Proteomic Insights into Strong and Weak Biofilm Formation in Acinetobacter baumannii for Potential Therapeutic Targets

Acinetobacter baumannii is notable for its biofilm-forming abilities, which aid in its tolerance to antibiotics, adding to antimicrobial resistance. The clinical isolates present varied biofilm-forming capacity; hence, understanding the molecular determinants that result in strong biofilm development is crucial for drug target identification. This study is the first of its kind to compare proteome profiling of strong and weak biofilm-forming A. baumannii clinical isolates. Comparative proteomic profiling revealed 42 differentially regulated proteins. It was observed that in strong biofilm forming isolate NlpA, uL16, DNA gyrase B, acetyl-CoA carboxylase, and purl etc. were upregulated highlighting a dynamic reprogramming of cellular functions that promotes biofilm formation, stress adaptation, and immune evasion. In contrast, EF-Tu, ribosome hibernation factors, and T6SS components were downregulated, suggesting a lack of biosynthesis and stress adaptability. These findings suggest a metabolic downshift and a possible energy conservation mechanism under conditions less favorable for strong biofilm development.

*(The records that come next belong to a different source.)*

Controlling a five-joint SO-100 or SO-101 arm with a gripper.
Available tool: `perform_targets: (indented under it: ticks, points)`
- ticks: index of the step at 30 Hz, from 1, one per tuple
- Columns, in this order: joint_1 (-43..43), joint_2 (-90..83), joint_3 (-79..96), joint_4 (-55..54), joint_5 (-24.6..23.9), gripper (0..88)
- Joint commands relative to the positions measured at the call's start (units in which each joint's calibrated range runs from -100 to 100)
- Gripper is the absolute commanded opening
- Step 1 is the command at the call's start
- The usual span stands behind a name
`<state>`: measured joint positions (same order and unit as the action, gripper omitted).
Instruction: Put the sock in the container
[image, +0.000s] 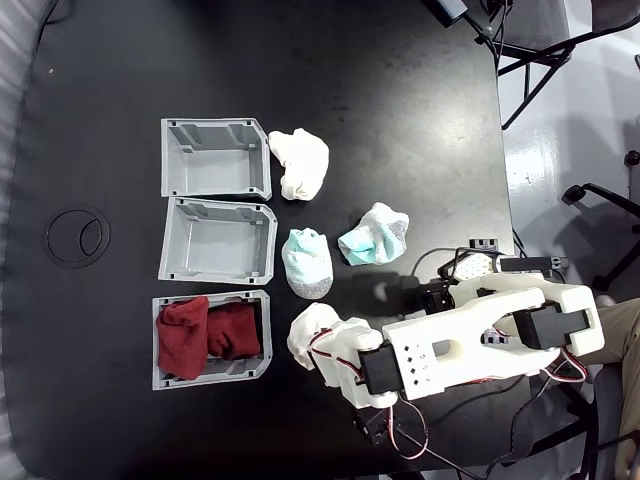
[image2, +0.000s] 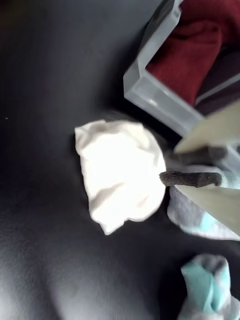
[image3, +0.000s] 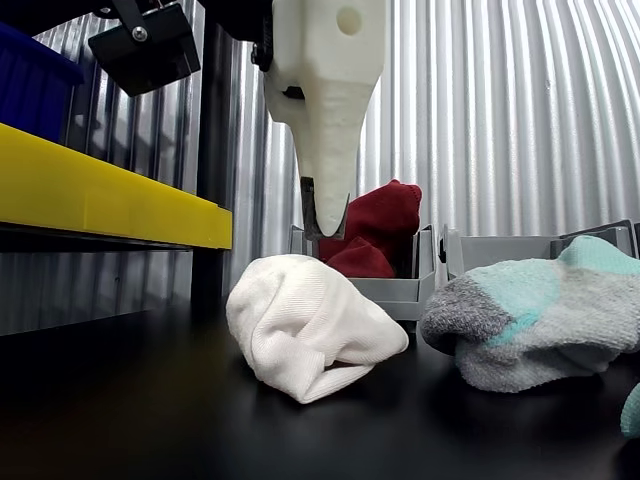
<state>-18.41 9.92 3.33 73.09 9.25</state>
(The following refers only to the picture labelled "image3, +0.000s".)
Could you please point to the white sock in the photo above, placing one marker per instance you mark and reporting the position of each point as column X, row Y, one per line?
column 305, row 320

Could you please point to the teal and grey sock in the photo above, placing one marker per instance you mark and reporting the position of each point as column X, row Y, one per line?
column 540, row 320
column 632, row 415

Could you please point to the large dark red sock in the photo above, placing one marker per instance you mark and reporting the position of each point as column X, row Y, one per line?
column 390, row 215

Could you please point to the small dark red sock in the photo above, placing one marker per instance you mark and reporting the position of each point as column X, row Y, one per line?
column 360, row 262

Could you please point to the grey bin with red socks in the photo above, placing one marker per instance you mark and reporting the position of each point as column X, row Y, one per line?
column 395, row 295

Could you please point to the grey plastic bin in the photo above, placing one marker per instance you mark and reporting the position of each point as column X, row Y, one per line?
column 500, row 252

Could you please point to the yellow shelf board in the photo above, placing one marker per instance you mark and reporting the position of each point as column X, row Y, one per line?
column 100, row 200

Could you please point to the blue plastic crate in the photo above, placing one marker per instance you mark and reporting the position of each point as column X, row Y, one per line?
column 30, row 85

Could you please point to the black shelf post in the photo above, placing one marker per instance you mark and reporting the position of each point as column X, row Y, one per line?
column 212, row 175

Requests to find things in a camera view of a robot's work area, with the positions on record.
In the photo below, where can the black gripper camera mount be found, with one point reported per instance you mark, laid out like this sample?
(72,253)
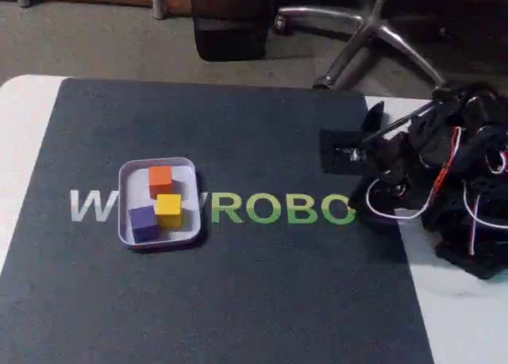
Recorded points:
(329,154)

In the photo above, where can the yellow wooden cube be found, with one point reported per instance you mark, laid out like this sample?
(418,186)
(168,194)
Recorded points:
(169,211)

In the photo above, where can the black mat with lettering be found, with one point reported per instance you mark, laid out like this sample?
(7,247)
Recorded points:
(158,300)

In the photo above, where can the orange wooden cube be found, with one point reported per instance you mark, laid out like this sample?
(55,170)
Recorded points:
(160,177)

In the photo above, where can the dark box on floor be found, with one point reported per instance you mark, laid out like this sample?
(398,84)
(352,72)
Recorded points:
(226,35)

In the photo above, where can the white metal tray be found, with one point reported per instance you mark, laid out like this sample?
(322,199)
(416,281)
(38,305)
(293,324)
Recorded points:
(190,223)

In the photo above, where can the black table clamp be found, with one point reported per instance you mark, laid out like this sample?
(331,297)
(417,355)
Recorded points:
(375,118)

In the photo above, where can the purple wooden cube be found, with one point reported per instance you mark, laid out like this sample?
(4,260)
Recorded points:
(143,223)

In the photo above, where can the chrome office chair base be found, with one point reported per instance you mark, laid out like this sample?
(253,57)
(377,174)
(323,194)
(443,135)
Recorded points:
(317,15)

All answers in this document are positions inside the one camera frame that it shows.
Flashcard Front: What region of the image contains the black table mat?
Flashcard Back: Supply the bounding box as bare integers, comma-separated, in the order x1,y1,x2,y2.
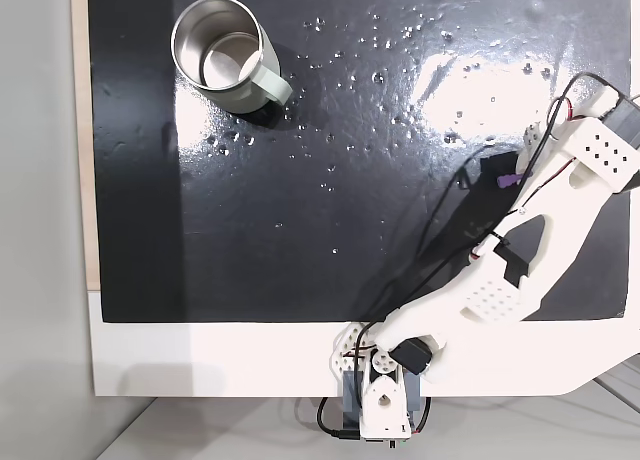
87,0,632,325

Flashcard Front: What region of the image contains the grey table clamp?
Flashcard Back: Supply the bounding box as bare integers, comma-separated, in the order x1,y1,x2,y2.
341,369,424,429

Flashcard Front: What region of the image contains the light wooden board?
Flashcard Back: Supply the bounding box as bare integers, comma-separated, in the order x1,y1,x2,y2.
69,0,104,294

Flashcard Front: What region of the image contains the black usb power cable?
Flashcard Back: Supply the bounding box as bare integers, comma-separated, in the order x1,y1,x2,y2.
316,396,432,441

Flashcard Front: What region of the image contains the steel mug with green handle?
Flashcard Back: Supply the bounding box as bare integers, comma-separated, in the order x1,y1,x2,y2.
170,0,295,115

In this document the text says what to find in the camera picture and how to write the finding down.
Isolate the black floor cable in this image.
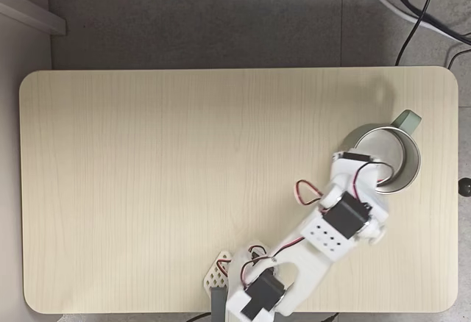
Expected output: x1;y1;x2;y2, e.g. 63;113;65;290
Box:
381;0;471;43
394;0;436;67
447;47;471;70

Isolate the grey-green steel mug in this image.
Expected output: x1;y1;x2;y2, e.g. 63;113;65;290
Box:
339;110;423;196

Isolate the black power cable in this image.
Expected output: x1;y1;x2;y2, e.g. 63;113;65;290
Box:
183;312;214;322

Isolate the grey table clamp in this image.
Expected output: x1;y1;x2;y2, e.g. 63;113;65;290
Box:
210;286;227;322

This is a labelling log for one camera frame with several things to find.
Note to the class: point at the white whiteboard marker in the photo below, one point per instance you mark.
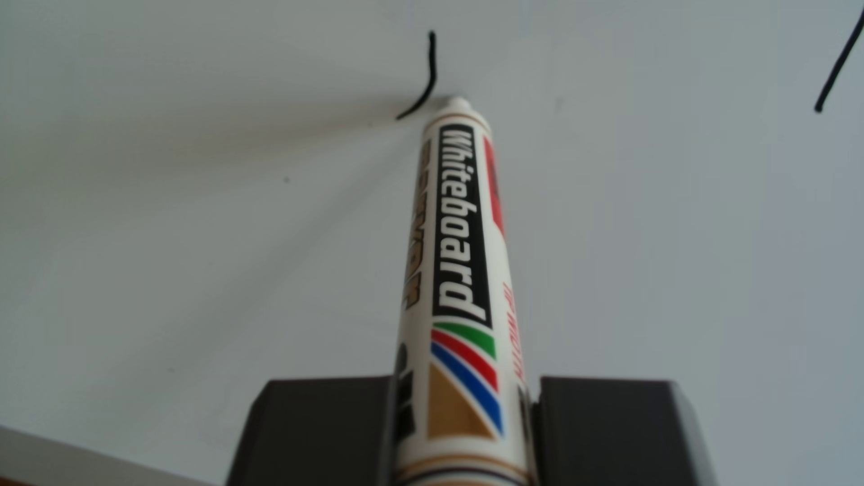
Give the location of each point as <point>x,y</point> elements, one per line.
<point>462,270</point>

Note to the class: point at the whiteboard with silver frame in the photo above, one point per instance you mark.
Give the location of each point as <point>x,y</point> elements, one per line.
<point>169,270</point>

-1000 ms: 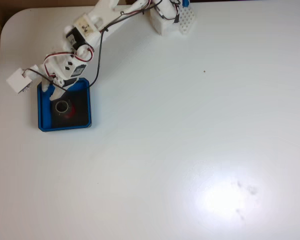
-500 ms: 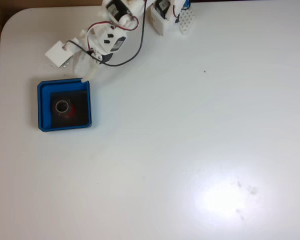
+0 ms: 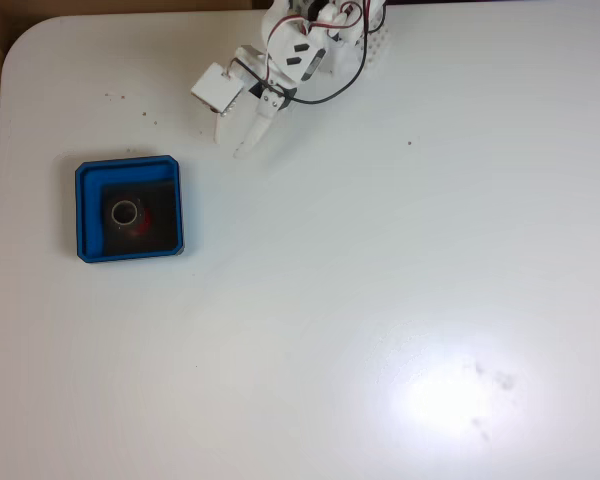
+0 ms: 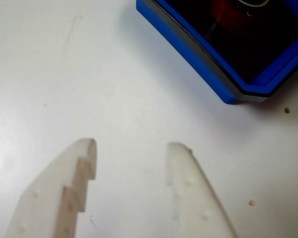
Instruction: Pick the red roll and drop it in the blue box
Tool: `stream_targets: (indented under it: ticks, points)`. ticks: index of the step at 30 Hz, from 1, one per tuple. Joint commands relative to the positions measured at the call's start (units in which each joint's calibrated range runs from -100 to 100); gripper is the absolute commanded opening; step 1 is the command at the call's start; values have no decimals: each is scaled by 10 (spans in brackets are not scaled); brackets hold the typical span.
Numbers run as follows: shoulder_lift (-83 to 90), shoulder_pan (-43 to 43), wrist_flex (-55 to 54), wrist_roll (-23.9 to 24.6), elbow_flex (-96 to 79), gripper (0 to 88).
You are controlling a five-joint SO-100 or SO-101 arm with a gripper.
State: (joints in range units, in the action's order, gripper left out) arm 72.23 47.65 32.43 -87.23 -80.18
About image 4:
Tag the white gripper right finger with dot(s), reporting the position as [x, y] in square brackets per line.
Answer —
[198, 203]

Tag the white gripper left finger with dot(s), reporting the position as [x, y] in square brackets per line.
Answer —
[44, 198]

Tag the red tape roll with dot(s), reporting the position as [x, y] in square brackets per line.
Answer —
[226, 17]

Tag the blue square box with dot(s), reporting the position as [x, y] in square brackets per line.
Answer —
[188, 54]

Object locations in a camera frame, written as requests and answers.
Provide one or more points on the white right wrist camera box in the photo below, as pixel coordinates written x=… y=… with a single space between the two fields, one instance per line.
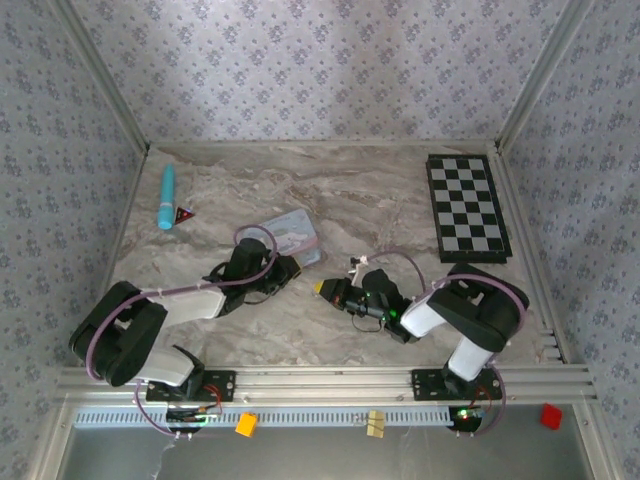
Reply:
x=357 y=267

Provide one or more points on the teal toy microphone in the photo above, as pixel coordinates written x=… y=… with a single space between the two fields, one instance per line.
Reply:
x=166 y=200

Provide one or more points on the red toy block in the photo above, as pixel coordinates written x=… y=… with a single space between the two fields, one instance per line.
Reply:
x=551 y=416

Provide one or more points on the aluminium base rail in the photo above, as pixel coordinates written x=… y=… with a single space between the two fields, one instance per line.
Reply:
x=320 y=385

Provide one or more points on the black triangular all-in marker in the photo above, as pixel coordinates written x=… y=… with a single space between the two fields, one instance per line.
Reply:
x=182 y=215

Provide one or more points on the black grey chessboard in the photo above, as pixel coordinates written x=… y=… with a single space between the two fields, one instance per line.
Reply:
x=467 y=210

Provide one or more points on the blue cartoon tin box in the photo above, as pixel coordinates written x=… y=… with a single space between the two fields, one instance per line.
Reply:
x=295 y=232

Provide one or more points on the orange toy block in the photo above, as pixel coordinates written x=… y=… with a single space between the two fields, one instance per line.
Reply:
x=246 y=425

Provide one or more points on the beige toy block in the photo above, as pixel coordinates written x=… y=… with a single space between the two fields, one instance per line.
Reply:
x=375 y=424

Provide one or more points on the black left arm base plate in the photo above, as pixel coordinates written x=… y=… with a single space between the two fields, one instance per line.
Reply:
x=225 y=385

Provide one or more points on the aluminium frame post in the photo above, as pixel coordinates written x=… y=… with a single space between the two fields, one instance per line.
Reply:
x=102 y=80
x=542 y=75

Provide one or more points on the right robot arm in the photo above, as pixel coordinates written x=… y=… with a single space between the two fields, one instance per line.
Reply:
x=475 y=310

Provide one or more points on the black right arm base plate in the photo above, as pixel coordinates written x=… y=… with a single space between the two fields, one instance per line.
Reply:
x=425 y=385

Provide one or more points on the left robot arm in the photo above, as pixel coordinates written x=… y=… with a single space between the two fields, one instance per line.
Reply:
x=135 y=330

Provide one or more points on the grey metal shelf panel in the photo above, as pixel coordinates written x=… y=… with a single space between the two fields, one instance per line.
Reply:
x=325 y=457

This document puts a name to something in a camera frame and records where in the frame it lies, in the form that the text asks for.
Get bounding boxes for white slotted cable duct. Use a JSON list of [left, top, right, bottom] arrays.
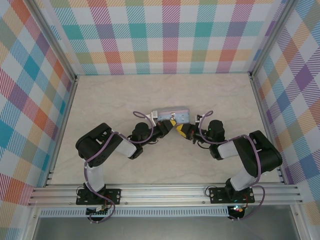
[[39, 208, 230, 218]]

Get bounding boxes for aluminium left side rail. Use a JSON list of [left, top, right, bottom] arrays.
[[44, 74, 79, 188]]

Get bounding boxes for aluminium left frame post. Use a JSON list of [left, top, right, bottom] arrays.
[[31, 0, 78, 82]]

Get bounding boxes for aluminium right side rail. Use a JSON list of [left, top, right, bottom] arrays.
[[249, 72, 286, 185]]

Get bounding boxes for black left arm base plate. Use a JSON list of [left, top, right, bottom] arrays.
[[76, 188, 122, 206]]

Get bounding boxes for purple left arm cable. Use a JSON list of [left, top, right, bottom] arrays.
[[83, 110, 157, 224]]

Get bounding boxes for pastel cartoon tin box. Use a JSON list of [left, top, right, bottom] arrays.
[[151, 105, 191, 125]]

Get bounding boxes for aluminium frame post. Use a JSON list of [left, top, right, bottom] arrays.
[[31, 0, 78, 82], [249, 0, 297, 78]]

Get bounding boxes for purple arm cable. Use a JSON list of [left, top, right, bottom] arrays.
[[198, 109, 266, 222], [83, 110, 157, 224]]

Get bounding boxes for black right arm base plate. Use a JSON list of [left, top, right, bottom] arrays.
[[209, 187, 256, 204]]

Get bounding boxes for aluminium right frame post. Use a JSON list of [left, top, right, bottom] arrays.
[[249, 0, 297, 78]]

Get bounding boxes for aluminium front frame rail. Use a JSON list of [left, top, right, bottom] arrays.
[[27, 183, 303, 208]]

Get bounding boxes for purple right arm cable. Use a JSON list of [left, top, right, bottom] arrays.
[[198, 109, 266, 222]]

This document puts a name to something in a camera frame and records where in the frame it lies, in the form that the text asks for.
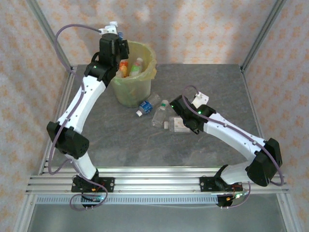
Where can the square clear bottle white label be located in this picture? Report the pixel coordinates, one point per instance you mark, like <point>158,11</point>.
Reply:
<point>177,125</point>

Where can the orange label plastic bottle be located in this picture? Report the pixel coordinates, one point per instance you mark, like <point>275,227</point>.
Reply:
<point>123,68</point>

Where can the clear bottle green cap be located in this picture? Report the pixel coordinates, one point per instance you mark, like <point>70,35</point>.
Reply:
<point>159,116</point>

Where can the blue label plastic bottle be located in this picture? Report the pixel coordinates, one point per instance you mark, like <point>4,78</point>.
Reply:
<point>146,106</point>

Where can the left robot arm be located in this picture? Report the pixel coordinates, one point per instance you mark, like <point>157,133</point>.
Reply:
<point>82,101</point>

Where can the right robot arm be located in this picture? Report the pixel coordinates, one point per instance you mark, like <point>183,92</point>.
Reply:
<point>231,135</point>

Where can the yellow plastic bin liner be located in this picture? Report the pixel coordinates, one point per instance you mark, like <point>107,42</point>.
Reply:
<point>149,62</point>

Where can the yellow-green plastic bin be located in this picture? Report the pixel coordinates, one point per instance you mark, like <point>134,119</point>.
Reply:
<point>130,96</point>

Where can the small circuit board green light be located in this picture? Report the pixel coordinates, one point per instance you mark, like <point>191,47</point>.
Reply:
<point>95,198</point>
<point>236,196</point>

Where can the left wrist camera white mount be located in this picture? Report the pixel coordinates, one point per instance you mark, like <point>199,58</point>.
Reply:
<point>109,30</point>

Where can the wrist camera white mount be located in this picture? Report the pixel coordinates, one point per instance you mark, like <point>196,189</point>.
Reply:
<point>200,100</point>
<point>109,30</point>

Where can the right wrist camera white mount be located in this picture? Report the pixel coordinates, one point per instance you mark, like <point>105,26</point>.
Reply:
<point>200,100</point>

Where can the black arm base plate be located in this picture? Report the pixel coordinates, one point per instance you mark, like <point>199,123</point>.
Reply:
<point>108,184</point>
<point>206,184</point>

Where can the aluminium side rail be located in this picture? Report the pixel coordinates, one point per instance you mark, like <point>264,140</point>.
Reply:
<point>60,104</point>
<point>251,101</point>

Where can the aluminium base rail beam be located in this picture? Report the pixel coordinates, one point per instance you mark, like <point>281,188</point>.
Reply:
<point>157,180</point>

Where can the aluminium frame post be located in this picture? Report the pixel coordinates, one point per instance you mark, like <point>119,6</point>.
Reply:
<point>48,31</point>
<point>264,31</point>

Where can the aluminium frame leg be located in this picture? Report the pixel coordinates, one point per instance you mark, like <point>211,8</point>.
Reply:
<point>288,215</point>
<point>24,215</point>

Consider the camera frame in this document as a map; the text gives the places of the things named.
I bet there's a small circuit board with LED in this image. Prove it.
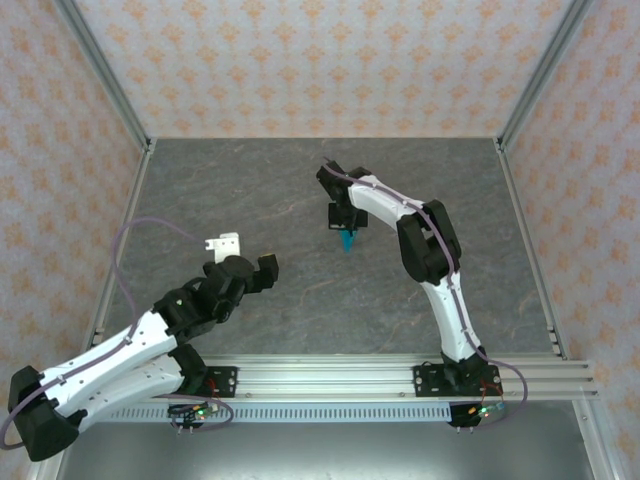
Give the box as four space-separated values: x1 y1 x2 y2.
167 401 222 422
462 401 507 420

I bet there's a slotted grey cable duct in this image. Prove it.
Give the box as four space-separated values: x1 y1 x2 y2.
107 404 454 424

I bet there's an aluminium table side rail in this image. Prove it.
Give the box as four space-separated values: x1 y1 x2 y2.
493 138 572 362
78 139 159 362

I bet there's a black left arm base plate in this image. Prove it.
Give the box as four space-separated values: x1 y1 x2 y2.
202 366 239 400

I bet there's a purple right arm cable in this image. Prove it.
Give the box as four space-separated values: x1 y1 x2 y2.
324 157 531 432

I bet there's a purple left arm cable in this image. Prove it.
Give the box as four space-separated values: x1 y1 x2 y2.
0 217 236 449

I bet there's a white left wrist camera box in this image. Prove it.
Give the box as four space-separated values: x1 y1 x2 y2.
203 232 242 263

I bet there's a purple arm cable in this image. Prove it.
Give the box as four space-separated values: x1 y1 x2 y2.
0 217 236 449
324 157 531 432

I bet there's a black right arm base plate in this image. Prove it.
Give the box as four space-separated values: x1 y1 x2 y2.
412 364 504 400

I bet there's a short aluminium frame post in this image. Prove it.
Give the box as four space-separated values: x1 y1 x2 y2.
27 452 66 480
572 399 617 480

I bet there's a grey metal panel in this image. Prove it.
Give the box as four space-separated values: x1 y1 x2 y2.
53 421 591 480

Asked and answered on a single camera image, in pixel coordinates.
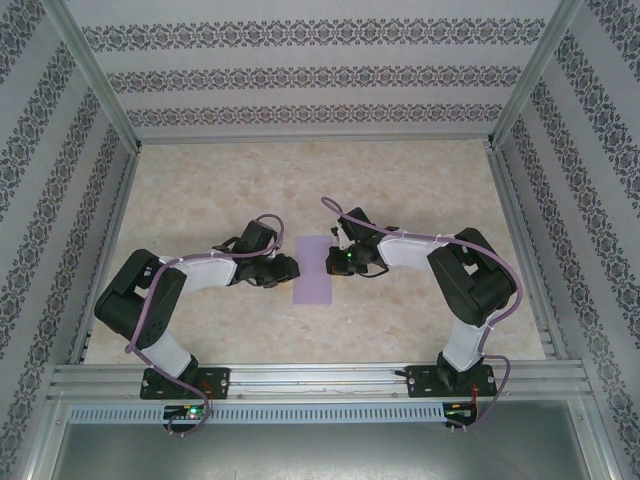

Additionally, several uncharacterized proteins were identified, highlighting potential novel factors in biofilm regulation and virulence that warrant further investigation. The proteomics data correlated with qPCR findings, providing support for the unknown regulators of biofilm formation that were identified in this study. Key proteins such as nlpA , 6,7-dimethyl-8-ribityllumazine synthase and DNA gyrase B emerged as potential therapeutic targets.